» **EXERCISE REQUIREMENTS**: Search the material below for the word "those". Copy every line where it is found.

» **RECORDED DATA**:
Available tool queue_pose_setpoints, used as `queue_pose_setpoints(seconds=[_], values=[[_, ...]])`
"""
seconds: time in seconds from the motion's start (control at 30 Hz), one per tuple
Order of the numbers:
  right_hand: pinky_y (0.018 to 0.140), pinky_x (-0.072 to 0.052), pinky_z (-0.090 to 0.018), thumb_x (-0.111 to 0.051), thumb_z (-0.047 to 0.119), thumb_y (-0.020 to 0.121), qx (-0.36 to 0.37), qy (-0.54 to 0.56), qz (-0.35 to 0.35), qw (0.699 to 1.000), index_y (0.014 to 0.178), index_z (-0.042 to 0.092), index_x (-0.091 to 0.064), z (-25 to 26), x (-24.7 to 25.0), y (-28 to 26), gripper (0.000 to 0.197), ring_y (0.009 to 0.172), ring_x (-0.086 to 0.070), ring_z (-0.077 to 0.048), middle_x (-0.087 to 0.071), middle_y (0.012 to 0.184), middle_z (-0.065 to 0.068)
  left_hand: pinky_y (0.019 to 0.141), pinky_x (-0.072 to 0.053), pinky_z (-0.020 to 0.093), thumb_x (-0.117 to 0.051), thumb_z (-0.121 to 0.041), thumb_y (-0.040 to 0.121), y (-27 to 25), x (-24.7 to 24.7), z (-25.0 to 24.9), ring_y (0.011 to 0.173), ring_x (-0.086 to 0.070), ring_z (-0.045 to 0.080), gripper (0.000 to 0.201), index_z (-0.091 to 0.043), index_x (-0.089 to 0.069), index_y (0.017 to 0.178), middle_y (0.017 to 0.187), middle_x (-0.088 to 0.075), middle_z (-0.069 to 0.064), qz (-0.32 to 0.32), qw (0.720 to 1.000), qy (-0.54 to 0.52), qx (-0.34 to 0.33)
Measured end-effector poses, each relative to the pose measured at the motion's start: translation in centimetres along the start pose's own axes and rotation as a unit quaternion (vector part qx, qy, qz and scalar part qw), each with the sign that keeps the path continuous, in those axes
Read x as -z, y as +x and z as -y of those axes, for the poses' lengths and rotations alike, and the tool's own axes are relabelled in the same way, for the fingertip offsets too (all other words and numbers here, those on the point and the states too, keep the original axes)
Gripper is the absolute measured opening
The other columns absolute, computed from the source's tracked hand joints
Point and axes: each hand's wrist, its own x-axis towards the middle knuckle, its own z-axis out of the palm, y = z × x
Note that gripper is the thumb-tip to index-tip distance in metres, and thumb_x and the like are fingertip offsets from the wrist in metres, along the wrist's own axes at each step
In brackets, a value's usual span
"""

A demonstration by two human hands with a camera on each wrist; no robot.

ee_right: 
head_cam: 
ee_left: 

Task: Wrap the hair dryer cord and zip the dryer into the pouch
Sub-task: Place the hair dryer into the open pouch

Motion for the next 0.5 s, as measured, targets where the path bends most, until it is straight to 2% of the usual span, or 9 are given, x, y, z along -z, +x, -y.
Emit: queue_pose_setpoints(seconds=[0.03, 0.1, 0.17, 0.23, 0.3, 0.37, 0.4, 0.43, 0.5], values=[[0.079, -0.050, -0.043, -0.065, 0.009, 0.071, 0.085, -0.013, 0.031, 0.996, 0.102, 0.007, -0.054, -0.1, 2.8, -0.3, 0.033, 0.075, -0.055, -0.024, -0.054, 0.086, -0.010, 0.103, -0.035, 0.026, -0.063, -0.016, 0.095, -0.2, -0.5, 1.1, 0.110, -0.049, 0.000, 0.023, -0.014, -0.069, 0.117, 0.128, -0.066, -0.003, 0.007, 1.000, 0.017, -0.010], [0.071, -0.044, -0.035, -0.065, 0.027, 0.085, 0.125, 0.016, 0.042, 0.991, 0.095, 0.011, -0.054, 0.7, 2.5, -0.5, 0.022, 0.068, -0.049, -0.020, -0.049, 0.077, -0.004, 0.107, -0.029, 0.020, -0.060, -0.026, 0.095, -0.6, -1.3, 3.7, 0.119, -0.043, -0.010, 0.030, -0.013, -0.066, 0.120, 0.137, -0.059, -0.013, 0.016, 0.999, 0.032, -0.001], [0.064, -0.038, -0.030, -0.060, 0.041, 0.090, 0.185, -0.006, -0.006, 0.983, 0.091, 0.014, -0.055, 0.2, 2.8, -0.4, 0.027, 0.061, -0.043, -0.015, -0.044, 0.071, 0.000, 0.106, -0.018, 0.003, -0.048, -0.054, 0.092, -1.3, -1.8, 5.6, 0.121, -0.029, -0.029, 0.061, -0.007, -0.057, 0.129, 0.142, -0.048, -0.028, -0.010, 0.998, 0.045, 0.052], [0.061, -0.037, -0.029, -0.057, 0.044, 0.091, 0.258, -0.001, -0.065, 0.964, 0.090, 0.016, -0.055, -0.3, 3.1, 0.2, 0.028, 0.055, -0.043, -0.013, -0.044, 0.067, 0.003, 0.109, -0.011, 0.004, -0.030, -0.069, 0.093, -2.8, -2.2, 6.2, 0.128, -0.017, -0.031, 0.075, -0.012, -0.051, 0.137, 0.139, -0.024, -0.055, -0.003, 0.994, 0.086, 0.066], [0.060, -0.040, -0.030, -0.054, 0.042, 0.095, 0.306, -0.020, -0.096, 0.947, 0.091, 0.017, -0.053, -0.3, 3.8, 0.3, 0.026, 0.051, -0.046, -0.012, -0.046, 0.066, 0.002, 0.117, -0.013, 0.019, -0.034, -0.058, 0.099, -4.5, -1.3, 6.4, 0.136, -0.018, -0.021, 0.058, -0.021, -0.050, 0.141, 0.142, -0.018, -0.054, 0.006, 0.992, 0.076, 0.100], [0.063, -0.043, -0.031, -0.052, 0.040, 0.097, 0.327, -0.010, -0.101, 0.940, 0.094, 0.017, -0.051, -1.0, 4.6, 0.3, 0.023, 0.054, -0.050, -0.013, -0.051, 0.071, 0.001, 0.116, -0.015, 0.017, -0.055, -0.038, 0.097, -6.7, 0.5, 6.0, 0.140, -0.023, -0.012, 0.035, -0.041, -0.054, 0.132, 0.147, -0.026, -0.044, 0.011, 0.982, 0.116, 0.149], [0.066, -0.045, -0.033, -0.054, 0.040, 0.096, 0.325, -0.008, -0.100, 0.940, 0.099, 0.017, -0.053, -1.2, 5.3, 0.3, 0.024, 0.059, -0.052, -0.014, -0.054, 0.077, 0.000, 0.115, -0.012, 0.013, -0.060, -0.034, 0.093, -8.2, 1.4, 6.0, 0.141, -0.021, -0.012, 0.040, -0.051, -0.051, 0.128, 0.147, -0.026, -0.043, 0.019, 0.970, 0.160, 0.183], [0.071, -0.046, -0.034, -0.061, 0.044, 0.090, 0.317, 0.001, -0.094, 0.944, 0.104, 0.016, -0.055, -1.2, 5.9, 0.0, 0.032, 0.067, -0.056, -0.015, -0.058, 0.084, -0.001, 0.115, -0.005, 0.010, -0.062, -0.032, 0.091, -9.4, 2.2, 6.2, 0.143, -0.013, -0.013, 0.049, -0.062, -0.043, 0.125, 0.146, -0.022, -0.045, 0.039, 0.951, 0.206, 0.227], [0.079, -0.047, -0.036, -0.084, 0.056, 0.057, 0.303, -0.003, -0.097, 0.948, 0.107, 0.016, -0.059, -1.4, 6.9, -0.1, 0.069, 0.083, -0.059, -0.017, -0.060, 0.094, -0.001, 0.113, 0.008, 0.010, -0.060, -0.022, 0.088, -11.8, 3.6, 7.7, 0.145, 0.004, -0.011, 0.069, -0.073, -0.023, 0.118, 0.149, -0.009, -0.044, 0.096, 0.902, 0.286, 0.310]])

» **REPLY**:
Measured end-effector poses, each relative to the pose measured at the motion's start: translation in centimetres along the start pose's own axes and rotation as a unit quaternion (vector part qx, qy, qz and scalar part qw), each with the sign that keeps the path continuous, in those axes
Read x as -z, y as +x and z as -y of those axes, for the poses' lengths and rotations alike, and the tool's own axes are relabelled in the same way, for the fingertip offsets too (all other words and numbers here, those on the point and the states too, keep the original axes)

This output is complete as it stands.